* **Work item**: Check each line of the data below for the string "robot", then report how many lines have it and nothing else.
═════ Listed records
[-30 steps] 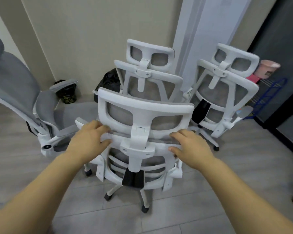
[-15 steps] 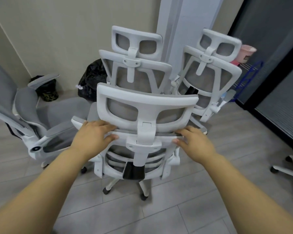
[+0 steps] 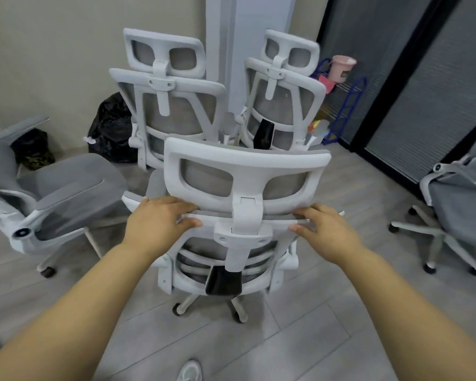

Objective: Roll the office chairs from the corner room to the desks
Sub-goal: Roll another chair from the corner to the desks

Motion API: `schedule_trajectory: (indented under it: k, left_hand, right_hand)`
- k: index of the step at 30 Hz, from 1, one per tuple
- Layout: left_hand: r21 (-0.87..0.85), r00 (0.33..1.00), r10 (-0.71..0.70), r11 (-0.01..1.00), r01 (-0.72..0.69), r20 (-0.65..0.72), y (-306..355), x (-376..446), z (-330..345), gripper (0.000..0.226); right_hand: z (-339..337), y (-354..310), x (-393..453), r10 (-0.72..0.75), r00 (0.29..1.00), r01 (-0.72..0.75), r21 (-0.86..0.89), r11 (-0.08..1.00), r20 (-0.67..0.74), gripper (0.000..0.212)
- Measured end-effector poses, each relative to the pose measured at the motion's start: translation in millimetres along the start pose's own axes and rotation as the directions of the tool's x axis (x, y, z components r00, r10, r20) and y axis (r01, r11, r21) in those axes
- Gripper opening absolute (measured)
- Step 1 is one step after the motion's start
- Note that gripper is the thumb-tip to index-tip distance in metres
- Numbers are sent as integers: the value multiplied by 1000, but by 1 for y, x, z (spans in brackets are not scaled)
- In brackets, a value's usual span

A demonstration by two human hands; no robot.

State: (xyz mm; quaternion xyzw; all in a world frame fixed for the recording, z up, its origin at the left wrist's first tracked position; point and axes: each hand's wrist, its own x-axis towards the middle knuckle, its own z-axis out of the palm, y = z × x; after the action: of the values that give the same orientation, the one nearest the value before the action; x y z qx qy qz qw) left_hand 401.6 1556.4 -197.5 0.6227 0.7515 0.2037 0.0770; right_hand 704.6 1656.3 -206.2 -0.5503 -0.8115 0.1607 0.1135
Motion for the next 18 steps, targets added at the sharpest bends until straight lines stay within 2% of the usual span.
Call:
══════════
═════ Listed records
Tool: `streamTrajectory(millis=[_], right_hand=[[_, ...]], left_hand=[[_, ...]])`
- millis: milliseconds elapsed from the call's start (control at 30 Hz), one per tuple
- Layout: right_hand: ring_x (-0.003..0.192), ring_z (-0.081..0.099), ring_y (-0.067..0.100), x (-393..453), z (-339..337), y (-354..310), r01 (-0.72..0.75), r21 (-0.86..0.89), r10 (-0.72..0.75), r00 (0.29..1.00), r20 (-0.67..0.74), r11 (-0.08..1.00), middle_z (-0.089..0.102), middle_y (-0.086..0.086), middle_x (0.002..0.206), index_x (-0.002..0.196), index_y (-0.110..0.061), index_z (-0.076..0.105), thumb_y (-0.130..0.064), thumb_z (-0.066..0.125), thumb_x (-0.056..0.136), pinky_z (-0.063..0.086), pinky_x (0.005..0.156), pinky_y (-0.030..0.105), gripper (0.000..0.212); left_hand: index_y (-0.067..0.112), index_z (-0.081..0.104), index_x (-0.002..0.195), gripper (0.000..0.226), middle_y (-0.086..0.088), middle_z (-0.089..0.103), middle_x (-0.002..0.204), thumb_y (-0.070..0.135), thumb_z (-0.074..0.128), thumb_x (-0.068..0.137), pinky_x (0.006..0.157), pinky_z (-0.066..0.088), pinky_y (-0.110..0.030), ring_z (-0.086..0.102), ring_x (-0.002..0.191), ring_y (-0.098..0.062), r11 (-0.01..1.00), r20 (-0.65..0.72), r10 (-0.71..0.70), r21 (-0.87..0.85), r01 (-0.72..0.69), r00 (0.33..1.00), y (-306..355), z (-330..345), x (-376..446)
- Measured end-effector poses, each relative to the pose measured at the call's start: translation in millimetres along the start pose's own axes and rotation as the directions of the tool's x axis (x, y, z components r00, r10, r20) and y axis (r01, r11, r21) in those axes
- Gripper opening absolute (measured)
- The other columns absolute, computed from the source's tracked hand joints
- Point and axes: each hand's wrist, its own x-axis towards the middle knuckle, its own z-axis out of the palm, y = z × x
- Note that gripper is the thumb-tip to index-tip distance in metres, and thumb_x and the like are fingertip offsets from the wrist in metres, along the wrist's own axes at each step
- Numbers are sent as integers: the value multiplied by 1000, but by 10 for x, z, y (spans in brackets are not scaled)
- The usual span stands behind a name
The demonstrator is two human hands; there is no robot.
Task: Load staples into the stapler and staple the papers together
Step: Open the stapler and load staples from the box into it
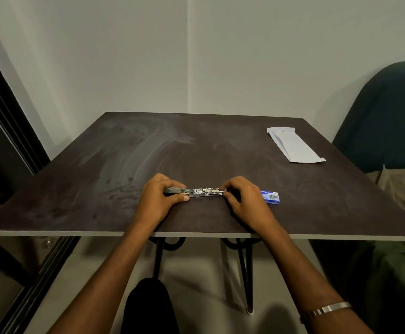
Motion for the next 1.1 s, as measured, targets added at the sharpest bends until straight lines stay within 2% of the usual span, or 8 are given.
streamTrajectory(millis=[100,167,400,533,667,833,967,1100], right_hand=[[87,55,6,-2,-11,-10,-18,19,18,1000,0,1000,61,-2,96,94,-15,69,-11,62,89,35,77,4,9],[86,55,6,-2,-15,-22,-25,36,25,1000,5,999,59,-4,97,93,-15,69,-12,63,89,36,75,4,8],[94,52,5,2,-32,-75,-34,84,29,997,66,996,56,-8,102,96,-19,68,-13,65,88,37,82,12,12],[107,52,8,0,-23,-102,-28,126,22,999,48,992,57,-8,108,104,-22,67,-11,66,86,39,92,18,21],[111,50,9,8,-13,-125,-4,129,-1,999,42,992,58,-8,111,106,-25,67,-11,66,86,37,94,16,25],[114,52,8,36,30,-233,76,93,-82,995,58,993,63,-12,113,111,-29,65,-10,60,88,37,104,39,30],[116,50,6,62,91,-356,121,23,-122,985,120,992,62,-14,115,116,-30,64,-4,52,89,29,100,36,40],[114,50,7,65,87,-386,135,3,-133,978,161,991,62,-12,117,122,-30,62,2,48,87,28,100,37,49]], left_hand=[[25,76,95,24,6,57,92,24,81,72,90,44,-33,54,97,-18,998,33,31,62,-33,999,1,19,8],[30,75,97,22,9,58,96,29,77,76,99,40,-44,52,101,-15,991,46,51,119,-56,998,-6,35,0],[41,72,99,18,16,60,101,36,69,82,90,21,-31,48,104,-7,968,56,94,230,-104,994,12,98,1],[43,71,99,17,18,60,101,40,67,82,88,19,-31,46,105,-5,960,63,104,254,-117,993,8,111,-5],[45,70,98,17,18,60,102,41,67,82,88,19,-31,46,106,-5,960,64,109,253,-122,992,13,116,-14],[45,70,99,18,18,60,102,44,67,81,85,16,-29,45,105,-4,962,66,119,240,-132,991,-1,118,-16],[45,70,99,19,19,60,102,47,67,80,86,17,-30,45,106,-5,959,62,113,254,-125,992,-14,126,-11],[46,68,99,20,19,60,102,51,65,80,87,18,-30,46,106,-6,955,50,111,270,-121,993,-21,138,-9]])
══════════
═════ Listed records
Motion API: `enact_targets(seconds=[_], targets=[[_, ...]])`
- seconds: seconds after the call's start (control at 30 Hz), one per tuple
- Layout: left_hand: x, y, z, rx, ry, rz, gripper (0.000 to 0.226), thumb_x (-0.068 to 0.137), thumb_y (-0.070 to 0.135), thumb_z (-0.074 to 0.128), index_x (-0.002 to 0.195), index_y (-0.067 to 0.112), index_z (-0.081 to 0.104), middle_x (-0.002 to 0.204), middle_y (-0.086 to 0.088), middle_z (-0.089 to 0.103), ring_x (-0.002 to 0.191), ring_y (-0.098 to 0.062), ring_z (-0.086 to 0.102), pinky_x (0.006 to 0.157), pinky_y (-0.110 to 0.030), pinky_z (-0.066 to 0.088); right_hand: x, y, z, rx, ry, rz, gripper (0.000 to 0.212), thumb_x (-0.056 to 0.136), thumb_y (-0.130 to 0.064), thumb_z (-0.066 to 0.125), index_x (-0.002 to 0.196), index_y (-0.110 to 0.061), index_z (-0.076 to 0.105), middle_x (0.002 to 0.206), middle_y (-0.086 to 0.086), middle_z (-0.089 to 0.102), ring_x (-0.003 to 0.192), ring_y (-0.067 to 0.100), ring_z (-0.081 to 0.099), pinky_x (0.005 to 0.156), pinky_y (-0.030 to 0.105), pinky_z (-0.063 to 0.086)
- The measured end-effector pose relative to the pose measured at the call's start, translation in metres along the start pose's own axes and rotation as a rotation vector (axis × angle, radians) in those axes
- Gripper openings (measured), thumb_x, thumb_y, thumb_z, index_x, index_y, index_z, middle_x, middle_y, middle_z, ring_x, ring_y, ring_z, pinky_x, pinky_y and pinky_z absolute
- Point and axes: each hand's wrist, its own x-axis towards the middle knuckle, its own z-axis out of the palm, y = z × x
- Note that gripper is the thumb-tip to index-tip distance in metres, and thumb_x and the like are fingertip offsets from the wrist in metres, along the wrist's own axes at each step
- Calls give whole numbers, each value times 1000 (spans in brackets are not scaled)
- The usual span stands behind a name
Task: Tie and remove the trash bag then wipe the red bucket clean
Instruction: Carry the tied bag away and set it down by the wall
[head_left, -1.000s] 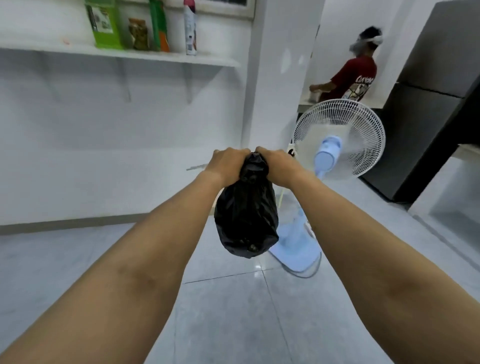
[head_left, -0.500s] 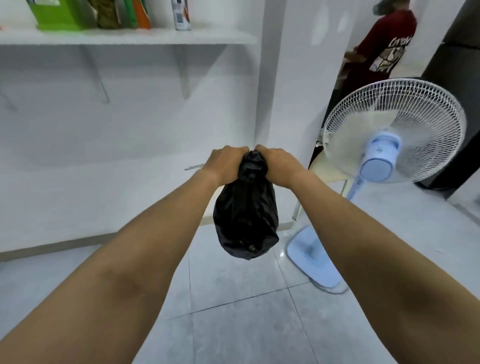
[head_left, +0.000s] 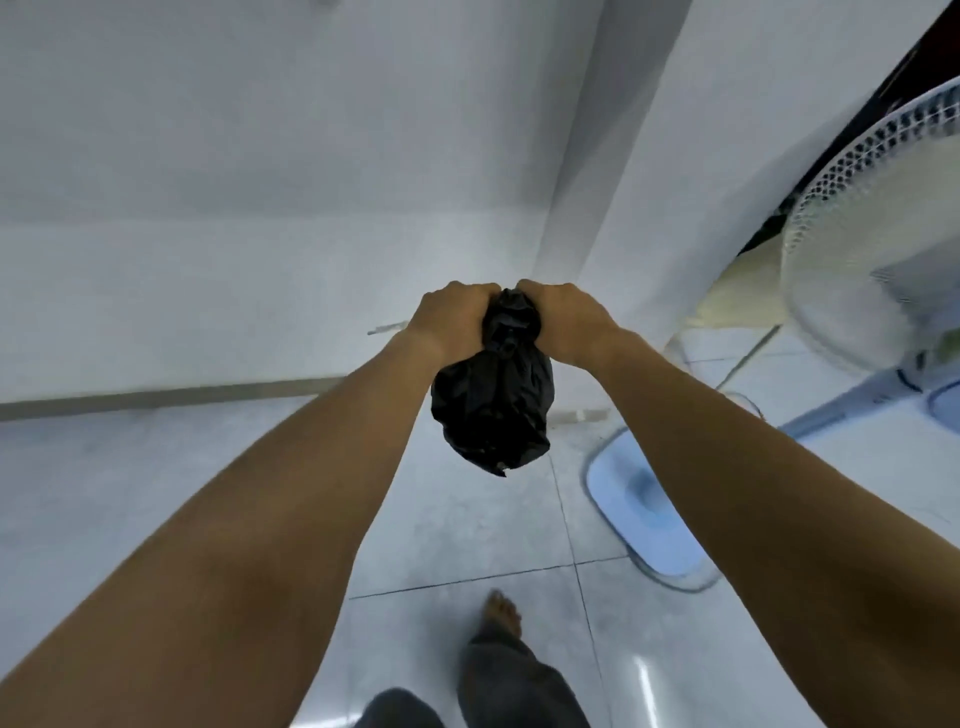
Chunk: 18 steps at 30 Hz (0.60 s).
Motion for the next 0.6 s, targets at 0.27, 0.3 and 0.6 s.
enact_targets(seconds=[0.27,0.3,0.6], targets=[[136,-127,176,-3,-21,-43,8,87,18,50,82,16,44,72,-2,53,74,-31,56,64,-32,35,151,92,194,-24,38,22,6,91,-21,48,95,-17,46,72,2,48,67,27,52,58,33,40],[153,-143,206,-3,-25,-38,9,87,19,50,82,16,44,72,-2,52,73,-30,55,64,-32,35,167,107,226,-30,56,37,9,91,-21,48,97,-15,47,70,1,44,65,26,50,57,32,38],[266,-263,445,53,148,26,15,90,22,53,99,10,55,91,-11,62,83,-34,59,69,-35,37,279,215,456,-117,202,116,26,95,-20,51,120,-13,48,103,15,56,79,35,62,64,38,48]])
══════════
* **Result of this task**: 2